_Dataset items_

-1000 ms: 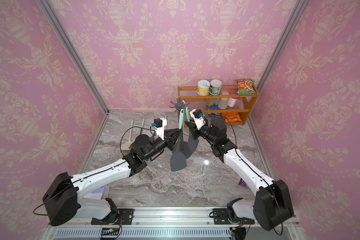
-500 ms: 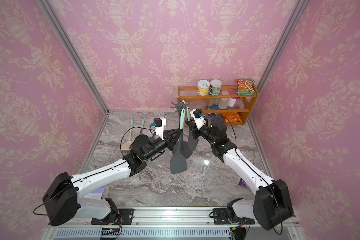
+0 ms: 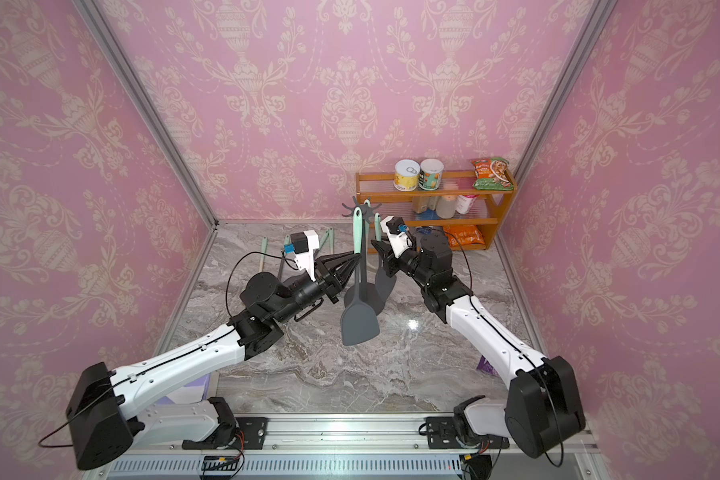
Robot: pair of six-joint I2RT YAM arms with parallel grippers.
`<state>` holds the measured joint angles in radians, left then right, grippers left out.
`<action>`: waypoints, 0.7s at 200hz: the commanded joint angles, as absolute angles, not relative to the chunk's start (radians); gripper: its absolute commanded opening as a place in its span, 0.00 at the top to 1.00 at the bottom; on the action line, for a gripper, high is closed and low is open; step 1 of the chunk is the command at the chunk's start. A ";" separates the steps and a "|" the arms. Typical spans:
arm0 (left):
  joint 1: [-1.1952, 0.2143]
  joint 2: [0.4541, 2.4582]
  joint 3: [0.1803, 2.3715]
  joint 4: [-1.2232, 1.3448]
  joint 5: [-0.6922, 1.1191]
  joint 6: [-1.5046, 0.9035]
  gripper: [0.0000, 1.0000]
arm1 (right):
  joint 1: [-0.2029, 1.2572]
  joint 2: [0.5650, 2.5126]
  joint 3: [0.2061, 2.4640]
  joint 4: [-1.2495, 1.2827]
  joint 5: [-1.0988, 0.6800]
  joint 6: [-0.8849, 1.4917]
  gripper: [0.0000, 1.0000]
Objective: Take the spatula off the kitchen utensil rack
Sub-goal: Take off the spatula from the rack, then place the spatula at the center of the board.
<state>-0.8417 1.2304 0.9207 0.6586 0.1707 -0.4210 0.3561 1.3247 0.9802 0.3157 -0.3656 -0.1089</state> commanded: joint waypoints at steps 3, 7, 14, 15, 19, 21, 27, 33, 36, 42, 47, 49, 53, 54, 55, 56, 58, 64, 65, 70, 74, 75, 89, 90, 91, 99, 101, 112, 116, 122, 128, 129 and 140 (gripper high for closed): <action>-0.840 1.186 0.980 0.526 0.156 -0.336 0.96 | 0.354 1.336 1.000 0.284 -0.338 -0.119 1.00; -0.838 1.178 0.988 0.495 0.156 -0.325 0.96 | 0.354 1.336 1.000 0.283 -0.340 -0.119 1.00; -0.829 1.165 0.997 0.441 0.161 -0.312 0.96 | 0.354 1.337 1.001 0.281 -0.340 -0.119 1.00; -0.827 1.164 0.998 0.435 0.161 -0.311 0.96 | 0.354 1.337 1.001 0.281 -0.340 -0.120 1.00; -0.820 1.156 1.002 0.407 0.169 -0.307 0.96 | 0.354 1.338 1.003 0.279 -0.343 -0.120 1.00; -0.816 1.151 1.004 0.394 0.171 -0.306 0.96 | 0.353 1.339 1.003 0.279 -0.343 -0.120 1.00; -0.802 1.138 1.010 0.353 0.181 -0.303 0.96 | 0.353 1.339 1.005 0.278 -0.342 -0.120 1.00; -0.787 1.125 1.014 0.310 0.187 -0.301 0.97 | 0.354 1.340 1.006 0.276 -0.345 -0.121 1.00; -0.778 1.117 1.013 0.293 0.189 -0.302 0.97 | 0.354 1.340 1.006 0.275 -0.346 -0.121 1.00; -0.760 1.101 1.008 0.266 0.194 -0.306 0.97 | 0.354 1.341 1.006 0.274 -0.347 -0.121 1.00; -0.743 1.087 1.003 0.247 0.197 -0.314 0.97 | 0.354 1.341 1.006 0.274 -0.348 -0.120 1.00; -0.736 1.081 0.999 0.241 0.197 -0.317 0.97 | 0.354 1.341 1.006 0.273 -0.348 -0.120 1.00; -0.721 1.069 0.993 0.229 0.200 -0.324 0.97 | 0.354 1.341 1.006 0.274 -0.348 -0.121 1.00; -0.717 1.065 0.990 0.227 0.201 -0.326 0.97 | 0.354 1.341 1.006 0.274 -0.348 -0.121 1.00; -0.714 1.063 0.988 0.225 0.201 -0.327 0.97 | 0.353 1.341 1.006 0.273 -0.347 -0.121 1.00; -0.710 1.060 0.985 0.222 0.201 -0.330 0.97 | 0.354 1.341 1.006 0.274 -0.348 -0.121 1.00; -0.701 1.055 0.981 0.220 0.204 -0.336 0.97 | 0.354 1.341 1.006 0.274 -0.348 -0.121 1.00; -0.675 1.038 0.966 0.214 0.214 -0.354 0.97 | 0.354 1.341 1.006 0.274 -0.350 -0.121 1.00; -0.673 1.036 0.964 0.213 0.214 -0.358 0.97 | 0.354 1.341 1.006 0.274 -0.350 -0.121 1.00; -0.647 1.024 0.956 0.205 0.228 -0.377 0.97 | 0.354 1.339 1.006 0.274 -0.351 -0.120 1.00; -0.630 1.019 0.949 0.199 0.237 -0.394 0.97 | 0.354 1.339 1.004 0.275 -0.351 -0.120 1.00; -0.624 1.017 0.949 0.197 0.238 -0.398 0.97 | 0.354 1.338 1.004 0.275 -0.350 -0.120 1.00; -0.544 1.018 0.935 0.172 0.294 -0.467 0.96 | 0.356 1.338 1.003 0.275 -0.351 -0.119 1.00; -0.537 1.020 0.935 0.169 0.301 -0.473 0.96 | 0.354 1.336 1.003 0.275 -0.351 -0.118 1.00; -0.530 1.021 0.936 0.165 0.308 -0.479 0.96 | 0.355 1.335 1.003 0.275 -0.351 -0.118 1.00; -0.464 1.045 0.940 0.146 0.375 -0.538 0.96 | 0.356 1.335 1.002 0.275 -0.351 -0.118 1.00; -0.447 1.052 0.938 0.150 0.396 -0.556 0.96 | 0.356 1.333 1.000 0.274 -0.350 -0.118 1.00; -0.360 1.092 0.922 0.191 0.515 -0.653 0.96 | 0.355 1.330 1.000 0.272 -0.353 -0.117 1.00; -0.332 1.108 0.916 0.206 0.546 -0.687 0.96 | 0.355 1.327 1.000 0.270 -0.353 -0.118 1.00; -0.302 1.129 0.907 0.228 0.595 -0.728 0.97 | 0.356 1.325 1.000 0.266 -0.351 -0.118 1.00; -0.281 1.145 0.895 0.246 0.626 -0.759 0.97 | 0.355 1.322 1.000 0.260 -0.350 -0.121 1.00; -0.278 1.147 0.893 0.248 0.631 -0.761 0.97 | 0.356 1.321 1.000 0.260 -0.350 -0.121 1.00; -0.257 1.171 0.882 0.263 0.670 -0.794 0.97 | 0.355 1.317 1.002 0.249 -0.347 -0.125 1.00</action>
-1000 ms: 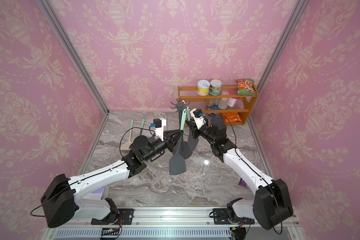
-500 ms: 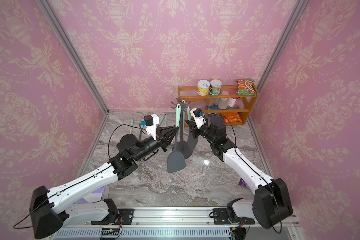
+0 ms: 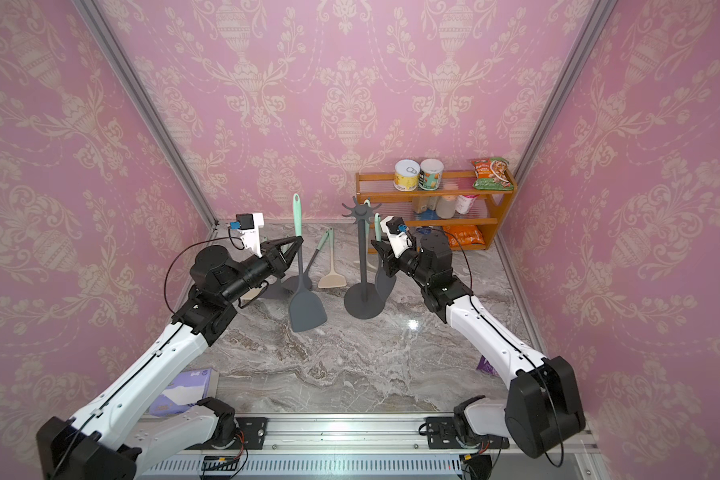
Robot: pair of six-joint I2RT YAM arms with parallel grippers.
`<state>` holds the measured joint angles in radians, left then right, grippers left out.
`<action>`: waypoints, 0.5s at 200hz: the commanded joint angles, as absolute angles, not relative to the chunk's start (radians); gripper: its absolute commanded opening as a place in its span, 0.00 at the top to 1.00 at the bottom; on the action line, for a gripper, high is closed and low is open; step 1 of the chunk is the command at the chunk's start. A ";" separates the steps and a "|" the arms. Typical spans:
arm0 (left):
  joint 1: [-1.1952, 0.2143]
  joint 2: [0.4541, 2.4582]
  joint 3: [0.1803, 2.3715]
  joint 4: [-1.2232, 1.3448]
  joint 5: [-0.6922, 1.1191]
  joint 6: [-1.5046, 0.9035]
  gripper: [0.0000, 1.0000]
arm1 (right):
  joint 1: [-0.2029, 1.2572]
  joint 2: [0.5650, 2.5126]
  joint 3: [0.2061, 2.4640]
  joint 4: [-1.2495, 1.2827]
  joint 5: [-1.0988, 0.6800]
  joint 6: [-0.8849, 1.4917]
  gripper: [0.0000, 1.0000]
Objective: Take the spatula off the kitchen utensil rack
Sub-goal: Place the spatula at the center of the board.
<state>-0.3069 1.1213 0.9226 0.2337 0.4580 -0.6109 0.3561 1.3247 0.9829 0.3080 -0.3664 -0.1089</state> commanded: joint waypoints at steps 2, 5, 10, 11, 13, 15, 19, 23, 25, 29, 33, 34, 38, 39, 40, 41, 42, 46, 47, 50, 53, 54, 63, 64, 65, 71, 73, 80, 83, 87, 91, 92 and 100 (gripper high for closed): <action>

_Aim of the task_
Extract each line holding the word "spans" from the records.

_Response to the exercise_
`<action>`: waypoints, 0.7s at 200hz: the commanded joint angles, as absolute angles, not relative to the chunk's start (radians); gripper: its absolute commanded opening as a place in its span, 0.00 at the top to 1.00 at the bottom; on the action line, for a gripper, high is closed and low is open; step 1 of the chunk is the command at the chunk's start. A ";" separates the steps and a "|" the arms. Typical spans:
`<action>`: waypoints, 0.5s at 200hz: the commanded joint angles, as absolute angles, not relative to the chunk's start (radians); gripper: its absolute commanded opening as a place in its span, 0.00 at the top to 1.00 at the bottom; on the action line, for a gripper, high is closed and low is open; step 1 of the chunk is the command at the chunk's start. A ";" separates the steps and a "|" the arms. Typical spans:

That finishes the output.